### Task instructions
Output the complete listing exactly.

### Collected data
● ● ●
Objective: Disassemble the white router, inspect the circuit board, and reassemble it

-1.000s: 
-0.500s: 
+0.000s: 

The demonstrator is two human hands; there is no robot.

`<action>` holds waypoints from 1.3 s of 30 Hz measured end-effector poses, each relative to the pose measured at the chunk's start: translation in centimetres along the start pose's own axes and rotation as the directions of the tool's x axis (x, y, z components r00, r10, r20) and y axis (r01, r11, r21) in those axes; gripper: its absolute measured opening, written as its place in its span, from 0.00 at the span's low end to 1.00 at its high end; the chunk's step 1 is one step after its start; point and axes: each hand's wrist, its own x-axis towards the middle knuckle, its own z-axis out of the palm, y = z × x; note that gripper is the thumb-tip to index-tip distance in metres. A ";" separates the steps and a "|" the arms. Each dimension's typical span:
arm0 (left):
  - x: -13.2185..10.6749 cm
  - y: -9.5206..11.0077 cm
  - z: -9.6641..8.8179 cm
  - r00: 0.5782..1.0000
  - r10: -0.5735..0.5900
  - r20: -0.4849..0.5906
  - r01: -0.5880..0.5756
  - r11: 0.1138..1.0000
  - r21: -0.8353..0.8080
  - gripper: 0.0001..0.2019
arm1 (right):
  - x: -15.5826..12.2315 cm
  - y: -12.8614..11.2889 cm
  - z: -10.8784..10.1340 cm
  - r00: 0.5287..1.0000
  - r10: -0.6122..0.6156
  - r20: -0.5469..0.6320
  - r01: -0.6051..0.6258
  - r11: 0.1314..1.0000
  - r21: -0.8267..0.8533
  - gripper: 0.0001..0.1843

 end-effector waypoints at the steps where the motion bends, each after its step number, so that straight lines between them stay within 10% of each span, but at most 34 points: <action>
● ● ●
### Output of the task
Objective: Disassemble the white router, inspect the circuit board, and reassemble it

-1.000s: 
-0.500s: 
+0.000s: 

The demonstrator is two human hands; there is no robot.

`<action>` holds waypoints from 1.3 s of 30 Hz measured end-effector poses, each relative to the pose measured at the chunk's start: translation in centimetres along the start pose's own axes and rotation as the directions of the tool's x axis (x, y, z components r00, r10, r20) and y axis (r01, r11, r21) in those axes; gripper: its absolute measured opening, written as its place in its span, from 0.00 at the span's low end to 1.00 at its high end; the chunk's step 1 is one step after its start; point and axes: each hand's wrist, its own x-axis towards the middle knuckle, its own z-axis out of the palm, y = z × x; note that gripper is the thumb-tip to index-tip distance in metres. A ";" separates the steps and a "|" the arms. Each dimension's typical span:
arm0 (left):
  - x: -13.2185..10.6749 cm
  - y: -9.5206..11.0077 cm
  - z: -9.6641..8.8179 cm
  - r00: 0.5782..1.0000
  - r10: -0.5735..0.5900
  - r20: -0.4849..0.5906
  - r01: -0.5880..0.5756
  - r11: 0.1138..1.0000
  - r21: -0.8353..0.8080
  - gripper: 0.0001..0.2019
arm1 (right):
  - x: -15.5826..12.2315 cm
  - y: -12.8614..11.2889 cm
  - z: -10.8784..10.1340 cm
  - r00: 0.5287..1.0000
  - r10: -0.6122..0.6156
  - r20: -0.5469..0.6320
  - r01: -0.6051..0.6258
  - r11: 0.1314..1.0000
  - r21: -0.8267..0.8533
  - gripper: 0.0001..0.1843

 end-effector waypoints at the steps where the motion bends, each after its step number, so that straight lines between them stay within 10% of each span, but at most 34 points: <action>

No further output is needed for this exercise.